### [Problem description]
The answer consists of one number: how many lines of the data below include the string "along".

### [Source data]
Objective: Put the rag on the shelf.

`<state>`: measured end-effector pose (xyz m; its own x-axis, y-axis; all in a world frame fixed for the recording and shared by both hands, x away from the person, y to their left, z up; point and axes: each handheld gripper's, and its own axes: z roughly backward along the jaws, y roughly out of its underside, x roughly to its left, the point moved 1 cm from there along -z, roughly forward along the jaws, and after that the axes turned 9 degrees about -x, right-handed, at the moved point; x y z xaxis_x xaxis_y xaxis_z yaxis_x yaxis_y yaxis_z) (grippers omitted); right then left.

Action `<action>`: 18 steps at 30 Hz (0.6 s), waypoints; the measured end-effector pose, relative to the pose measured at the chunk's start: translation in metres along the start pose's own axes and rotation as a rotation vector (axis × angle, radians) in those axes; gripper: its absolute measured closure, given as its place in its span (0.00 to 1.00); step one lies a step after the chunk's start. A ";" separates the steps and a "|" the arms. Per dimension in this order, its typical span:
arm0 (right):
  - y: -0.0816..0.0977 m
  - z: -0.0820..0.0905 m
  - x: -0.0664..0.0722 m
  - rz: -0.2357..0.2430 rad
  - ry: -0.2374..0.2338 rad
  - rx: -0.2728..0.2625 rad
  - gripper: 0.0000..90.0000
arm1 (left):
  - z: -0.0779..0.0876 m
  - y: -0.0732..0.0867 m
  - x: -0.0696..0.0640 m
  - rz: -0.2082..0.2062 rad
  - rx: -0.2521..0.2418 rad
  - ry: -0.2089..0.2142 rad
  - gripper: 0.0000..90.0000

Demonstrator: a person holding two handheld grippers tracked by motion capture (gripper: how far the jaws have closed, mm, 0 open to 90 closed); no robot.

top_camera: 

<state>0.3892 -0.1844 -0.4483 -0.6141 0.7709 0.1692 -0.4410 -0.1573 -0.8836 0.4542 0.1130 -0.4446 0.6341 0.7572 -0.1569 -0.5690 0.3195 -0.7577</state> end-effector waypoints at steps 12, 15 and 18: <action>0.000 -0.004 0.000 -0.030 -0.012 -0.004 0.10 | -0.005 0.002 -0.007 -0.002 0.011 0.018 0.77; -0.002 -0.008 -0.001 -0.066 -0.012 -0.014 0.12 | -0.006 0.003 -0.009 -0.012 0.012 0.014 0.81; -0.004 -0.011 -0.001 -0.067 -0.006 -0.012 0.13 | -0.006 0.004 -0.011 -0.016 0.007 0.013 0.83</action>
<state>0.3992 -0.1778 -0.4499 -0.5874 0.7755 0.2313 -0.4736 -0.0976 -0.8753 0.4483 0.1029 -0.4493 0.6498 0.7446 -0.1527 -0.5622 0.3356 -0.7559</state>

### [Answer below]
2